TPRH is The Princeton Review Hyperlearning series. I know they've changed their books recently, but I'm not sure if they still have the same content. My Physical Sciences Review is from 2010 and my Biological Sciences Review is from 2009. I picked them up in Half Price Books. They are huge books that have two subjects a piece in them. They don't have practice questions other than a few examples, so you have to take practice elsewhere. The best resource is the TPRH Hyperlearning MCAT Science Workbook because it goes in the exact same order. My version of that is from 2012 and I don't really notice many discrepancies switching from year to year. I think if you can find them (which can be tough) they are excellent review. The videos I'm talking about are Chad's videos, which are the
www.coursesaver.com website. Chad is the guy who teaches them. They aren't free like Khan Academy, but I think they're worth every penny for those of us who have such a long gap between prereqs and MCAT. I especially love that a lot of his examples are taken from TPRH so it makes the transition easy and it's like having a prep course at home. He has quizzes (pretty tough) that you can take multiple times, but again, other practice materials are definitely necessary as they aren't passage based.
I've heard of Khan academy but not Chad's videos. Also haven't heard of Coursesaver. Do you basically pay a subscription and get access to their videos?
Exactly.
I've heard that EK books are great - do you find that they are better than Kaplan/BR/TPRH. Also haven't heard of BR hehe. Sorry for all the rudimentary questions.
EK is good for people who have a great background and just need a quick review because it guts all the details and context and states the bare facts. Unfortunately, I often have no earthly idea what they are talking about without studying from something else first. Please don't worry about rudimentary questions - I am absolutely willing to help anyone in the same boat I am.
BR is the Berkeley Review. They are a small prep company out of California that has some dynamite questions, but they are TOUGH and they overload you on more to memorize than you really need in a lot of subjects, so for me it was overwhelming. I also have EK 1001 series for everything but Biology, which is my best area (I have a degree in Microbiology and made a 9 on AAMC 3 with absolutely no memory at all of O Chem, so I just don't need it, and it gets poor reviews compared to the others). I also bought all of the AAMC exams and a friend gave me all the old Kaplan Review practice tests.
P.S. I guess you're charting your own course/setting your own schedule then, if you're using resources from different companies?[/QUOTE]
I am charting my own course, but I'm using the ideas I've gained by trying to follow a couple of other study schedules that simply didn't work for me.

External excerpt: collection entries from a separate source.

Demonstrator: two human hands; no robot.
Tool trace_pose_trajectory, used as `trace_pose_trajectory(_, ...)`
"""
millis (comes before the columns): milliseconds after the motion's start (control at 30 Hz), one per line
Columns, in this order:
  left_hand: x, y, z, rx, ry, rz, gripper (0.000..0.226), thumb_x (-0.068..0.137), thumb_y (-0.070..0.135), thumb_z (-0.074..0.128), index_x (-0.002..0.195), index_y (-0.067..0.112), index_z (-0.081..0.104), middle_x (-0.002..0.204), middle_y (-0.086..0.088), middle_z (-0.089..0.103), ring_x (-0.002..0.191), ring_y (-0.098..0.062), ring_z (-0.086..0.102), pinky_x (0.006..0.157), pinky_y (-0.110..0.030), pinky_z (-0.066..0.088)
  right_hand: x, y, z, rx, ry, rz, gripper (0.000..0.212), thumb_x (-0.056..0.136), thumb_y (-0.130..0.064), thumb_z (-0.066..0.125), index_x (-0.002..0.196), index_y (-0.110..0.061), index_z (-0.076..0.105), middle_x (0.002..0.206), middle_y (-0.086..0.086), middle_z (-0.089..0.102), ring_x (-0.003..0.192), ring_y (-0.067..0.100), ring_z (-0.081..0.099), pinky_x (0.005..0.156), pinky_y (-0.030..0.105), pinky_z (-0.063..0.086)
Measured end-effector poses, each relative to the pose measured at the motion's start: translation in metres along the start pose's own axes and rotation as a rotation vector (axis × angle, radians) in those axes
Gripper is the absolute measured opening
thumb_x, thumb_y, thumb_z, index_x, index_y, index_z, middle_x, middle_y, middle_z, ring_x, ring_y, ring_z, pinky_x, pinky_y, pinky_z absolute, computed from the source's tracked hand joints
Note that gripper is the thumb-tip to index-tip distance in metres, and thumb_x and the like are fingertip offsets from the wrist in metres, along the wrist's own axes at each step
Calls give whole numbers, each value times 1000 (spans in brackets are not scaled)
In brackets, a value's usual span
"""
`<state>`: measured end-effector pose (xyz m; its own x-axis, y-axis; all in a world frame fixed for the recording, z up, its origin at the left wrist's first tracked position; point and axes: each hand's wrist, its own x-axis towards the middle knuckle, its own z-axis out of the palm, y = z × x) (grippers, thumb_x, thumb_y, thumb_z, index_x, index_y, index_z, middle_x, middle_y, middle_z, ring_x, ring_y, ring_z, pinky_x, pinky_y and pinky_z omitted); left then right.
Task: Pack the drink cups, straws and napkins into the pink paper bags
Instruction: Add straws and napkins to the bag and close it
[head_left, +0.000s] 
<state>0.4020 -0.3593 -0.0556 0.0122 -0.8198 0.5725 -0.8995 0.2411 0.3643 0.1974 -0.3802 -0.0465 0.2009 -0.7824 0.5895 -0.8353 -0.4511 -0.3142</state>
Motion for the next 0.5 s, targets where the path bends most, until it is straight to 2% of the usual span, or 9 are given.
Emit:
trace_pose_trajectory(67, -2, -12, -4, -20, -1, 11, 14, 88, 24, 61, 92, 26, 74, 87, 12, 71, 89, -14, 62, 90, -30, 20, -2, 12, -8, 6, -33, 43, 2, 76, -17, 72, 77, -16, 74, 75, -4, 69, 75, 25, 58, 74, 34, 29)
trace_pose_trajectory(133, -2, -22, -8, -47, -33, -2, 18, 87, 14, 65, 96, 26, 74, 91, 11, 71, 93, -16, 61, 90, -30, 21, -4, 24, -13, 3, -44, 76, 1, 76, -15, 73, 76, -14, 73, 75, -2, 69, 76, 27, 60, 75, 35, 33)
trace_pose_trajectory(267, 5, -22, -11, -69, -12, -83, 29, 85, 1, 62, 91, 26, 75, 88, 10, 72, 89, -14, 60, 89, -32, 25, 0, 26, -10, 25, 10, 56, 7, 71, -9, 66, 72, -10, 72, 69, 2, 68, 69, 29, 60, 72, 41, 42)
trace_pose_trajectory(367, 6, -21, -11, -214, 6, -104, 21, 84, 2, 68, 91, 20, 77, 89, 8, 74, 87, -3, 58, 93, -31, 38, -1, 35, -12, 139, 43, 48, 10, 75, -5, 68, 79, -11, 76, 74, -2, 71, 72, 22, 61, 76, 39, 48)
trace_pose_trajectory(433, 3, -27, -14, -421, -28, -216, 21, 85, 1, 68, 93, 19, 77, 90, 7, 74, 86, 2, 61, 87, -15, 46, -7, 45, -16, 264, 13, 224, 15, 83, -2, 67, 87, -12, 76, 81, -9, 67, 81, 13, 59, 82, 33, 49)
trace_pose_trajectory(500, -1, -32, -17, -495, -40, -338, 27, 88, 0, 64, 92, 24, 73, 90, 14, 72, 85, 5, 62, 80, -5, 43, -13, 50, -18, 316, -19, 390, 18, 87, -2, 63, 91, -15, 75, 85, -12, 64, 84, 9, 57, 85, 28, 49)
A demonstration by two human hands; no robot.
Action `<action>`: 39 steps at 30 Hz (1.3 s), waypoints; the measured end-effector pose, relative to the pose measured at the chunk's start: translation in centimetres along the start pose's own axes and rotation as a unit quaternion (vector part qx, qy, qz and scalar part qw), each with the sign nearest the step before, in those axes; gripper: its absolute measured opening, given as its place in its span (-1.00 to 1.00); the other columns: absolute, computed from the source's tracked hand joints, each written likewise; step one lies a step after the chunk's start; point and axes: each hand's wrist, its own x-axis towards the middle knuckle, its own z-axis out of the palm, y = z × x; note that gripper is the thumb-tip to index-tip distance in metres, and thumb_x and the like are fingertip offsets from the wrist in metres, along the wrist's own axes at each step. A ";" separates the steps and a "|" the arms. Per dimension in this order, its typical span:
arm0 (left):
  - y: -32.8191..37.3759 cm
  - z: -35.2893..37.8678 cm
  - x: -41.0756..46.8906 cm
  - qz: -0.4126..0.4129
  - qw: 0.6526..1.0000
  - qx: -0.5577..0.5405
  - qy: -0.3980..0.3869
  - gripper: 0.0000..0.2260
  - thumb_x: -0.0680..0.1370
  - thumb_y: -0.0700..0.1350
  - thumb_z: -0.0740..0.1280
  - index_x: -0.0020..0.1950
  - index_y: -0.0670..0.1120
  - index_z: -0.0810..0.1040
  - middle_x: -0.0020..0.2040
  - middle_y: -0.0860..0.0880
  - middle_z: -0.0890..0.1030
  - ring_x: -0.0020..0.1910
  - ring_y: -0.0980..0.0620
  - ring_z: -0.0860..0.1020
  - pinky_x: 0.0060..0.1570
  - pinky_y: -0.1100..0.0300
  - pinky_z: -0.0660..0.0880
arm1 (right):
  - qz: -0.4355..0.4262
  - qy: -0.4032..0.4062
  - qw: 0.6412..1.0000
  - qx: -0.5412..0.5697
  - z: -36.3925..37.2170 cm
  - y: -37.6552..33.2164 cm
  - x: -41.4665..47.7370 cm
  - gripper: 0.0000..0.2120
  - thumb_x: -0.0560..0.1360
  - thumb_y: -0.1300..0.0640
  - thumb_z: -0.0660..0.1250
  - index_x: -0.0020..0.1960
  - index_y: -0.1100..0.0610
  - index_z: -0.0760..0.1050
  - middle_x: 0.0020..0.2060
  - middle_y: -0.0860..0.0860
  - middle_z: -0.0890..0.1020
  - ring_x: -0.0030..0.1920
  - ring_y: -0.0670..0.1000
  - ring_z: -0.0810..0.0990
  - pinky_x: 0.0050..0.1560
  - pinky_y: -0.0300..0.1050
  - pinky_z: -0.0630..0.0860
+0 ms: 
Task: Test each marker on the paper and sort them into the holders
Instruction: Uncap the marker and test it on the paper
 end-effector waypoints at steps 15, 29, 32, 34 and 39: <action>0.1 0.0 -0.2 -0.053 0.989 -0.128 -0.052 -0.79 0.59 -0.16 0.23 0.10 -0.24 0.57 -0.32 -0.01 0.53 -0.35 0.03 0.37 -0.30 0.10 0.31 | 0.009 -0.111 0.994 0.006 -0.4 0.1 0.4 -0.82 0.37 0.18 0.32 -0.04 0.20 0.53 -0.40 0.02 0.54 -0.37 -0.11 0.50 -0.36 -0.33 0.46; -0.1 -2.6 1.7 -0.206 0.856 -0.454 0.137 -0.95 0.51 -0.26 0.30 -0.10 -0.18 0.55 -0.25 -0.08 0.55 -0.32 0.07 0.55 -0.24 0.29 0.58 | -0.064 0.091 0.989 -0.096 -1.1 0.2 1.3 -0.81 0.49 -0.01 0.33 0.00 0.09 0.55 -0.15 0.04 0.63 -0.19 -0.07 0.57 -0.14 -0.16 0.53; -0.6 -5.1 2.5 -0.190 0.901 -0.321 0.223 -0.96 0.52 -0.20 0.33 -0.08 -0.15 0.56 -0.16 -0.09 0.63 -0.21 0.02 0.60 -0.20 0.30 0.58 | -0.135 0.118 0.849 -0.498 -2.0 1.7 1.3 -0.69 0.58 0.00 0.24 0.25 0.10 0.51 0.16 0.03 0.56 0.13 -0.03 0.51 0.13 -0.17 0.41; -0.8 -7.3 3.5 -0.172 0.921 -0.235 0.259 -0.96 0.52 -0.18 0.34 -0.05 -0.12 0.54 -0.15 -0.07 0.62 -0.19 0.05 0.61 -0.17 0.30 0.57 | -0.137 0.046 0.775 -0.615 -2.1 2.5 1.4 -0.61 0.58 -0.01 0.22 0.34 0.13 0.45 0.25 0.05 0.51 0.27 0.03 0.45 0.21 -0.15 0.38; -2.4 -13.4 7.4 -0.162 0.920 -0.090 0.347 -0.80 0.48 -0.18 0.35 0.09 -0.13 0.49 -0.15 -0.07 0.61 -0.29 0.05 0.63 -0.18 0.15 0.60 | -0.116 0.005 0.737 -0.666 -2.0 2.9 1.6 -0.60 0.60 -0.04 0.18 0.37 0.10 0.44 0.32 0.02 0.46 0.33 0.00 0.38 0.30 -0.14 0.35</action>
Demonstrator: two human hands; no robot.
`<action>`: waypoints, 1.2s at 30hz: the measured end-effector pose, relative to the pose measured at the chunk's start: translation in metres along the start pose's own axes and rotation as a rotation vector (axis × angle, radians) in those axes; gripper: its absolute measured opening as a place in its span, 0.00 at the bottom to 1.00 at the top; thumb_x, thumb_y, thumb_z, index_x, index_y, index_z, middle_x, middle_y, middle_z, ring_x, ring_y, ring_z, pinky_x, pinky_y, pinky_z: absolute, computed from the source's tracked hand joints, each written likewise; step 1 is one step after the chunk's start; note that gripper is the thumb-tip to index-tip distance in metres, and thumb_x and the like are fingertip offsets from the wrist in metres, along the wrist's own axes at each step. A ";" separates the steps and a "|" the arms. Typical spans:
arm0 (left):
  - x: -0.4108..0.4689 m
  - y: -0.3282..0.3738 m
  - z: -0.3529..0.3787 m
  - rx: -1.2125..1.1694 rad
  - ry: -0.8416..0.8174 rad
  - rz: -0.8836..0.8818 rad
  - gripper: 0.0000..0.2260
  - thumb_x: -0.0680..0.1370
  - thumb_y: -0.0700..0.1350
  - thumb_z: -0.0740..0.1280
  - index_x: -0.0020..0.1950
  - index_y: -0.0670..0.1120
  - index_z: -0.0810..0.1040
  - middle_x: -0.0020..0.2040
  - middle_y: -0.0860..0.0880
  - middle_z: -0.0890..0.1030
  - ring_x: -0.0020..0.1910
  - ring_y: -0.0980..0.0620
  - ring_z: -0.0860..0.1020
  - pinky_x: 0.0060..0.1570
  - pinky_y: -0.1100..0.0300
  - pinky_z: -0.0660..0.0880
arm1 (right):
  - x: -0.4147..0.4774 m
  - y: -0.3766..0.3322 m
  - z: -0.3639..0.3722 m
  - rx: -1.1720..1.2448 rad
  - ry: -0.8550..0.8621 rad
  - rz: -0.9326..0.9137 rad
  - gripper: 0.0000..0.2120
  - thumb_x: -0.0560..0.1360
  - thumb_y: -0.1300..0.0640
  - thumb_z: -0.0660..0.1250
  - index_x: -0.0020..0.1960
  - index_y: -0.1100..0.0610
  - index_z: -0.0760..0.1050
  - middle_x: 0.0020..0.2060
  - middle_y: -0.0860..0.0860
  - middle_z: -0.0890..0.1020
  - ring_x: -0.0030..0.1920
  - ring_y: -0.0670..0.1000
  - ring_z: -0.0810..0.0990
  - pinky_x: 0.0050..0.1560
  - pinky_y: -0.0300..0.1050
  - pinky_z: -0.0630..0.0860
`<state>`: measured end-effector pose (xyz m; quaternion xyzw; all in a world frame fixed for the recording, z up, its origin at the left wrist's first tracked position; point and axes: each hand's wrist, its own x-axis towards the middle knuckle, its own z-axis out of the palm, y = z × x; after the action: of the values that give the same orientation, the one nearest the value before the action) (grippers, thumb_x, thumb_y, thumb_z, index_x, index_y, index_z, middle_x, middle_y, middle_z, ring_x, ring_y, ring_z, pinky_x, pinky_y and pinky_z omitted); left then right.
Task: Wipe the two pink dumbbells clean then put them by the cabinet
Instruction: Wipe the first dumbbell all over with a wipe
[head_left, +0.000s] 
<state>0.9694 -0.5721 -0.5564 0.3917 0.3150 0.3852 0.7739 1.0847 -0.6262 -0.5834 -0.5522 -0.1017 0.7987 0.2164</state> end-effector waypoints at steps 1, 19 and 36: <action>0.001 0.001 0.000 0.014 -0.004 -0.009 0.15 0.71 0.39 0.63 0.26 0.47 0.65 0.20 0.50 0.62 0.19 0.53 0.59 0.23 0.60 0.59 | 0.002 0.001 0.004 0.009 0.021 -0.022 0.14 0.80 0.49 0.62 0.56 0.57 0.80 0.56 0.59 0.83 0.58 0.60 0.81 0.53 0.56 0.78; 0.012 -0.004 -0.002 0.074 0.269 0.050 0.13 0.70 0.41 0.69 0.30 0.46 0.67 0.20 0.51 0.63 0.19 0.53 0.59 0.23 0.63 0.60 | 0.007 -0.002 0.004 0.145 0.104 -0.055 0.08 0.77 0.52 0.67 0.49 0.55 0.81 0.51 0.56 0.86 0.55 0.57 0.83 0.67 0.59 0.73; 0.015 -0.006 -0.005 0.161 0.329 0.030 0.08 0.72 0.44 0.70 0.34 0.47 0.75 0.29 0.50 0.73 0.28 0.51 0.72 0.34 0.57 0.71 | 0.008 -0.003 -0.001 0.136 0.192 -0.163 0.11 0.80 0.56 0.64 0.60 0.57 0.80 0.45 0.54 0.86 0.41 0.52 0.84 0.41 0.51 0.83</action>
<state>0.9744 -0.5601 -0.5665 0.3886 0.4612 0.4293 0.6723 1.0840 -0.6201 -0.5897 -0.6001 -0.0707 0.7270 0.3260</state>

I will do content review at a chapter a day, alternating subjects, then watch the coursesaver videos and require myself to make a 100 on the quiz (working and reworking the quiz questions) and then finally working through the first 1/3 of the workbook questions. The second 1/3 I will do on the weekends as a recap. I'll save the last third for the practice problems gauntlet I've got waiting for me on the other side of content review, where I will spend roughly 8 hours a day (I'm a teacher, about to be out of school for the summer) working problems and reviewing what I got wrong.
I hope something in what I said is useful! Have a great time studying (it really is kind of fun, isn't it?) and good luck on the MCAT!